Having made that determination, we ask: Is a de facto zoning ordinance, enacted after the promulgation of the MPC, which fails to provide those procedural safeguards required by the MPC, a valid exercise of the township’s power to zone? Clearly not. A zoning ordinance, no matter what its designation, must comport with the legislative imperatives of the MPC. See Comment to Section 103, “The Code is comprehensive as to zoning matters.... [T]he practical effect of the last sentence of §303 (sic) is to leave the Code as the exclusive source of law for all matters which it covers.” Ryan, Zoning §2.2 (1970 and Supp. 1979).

The landowner raised just that issue before the lower court, in Paragraph 6(c) of his Notice of Appeal. Proceeding under the Local Agency Law, which the township had advised him was his avenue of recourse, he attempted to challenge the constitutionality of a defective municipal enactment — a zoning ordinance masquerading as an “Additional Administrative Requirement,” appended to a building permit ordinance. This specific challenge raised issues not of fact, but of law, not requiring further testimony as the township has argued, but rather an elucidation of the interplay between the MPC and the Second Class Township Code.

*134The Common Pleas Court disregarded this Court’s decision in Upper Frederick when it circumvented the effect of this interplay on the enactment of zoning regulations.
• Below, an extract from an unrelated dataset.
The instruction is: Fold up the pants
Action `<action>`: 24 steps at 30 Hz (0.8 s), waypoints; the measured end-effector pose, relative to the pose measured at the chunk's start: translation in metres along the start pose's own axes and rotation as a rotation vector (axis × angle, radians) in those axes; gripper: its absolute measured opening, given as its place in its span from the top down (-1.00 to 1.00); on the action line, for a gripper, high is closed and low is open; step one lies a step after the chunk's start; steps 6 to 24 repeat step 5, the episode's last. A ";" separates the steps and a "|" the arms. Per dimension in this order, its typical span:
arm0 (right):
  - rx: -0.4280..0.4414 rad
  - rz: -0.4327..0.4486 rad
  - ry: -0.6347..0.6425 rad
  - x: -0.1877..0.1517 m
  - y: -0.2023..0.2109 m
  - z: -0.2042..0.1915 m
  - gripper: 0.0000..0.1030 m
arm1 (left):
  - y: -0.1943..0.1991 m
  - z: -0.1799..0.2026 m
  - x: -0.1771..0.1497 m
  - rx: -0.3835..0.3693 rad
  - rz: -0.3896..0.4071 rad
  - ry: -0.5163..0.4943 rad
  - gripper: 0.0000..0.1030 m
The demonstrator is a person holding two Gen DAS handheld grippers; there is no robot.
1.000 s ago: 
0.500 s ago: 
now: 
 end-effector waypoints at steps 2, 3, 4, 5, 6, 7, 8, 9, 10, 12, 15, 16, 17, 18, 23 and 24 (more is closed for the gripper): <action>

The lower court acknowledged that 53 P.S. §657535 had been incorporated into the MPC by virtue of Section 103 of the MPC, 53 P.S. §10103:

The provisions of other acts relating to municipalities and townships are made a part of this act and this code shall be construed to give effect to all provisions of other acts not specifically repealed.

It went on to cite Middletown Township v. Delaware County Institution District, 450 Pa. 282, 299 A.2d 599 (1973) as indicating that certain provisions of the Second Class Township Code have previously been incorporated into the Municipalities Planning Code by judicial construction. However, there the lower court stopped, turning to the old familiar “reasonableness” standard.

Extrapolating from the groundwork well laid by the lower court, we hereby hold that an ordinance which regulates a zoning principle, but does not contain the procedural safeguards mandated by the MPC is invalid on its face. See Upper Frederick. Once this has been acknowledged, the reasonable and rational relationship of the ordinance to public health, safety and morals is surplusage, and need not be addressed.

Order

And Now, this 26th day of February, 1981, the December 7,1979 order of the Court of Common Pleas of Adams County at No. 79-S-335 is affirmed.

Section 3.03 provides:

No building or part thereof shall be erected nearer than thirty-five (35) feet to any street right-of-way line except that no building need have a set back ergater than the average of the two existing buildings with the greatest setbacks located within two hundred (200) feet on each side of the said proposed building on the same side of the street.

2 Pa. C. S. 751 et seq.

Act of July 31, 1968, P.L. 805, as amended, 53 P.S. §10101 et seq.

Act of May 1, 1933, P.L. 103, as amended, 53 P.S. §65750 et seq.

Added by Section 8 of the Act of May 24, 1951, P.L. 370, it reads as follows:

Building lines: To establish, by ordinance, and maintain, uniform building lines upon any or all public streets or highways of the township.